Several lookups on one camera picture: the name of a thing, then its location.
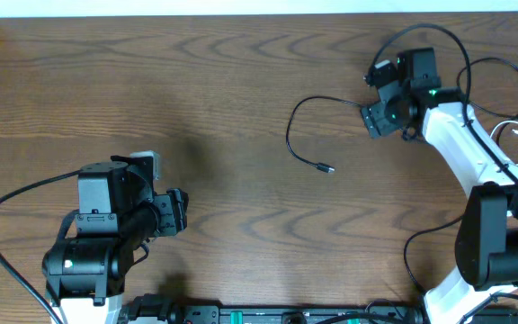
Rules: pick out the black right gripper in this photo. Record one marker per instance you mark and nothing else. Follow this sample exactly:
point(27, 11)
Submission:
point(375, 119)

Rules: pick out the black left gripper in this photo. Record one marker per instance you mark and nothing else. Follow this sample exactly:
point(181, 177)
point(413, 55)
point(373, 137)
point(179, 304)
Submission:
point(174, 208)

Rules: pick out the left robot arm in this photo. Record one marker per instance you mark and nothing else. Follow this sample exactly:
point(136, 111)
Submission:
point(119, 212)

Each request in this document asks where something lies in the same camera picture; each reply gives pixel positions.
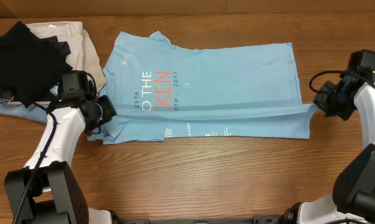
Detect light blue t-shirt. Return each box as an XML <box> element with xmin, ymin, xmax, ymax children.
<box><xmin>91</xmin><ymin>32</ymin><xmax>316</xmax><ymax>144</ymax></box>

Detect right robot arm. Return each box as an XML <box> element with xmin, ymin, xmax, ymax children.
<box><xmin>264</xmin><ymin>49</ymin><xmax>375</xmax><ymax>224</ymax></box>

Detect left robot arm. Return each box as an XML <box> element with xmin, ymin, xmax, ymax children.
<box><xmin>4</xmin><ymin>70</ymin><xmax>120</xmax><ymax>224</ymax></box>

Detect beige folded trousers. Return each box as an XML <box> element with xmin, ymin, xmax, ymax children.
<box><xmin>26</xmin><ymin>22</ymin><xmax>106</xmax><ymax>90</ymax></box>

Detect blue denim jeans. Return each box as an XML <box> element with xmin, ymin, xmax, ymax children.
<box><xmin>0</xmin><ymin>103</ymin><xmax>47</xmax><ymax>123</ymax></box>

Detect black folded garment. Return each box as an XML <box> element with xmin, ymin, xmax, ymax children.
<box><xmin>0</xmin><ymin>22</ymin><xmax>72</xmax><ymax>106</ymax></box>

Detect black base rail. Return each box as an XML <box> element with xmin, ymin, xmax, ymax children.
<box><xmin>112</xmin><ymin>215</ymin><xmax>283</xmax><ymax>224</ymax></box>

────────────────────

Among the entries above, how many lines have the string "else" in them? Only the number should be given.

**RESPONSE TO THE EXERCISE:**
3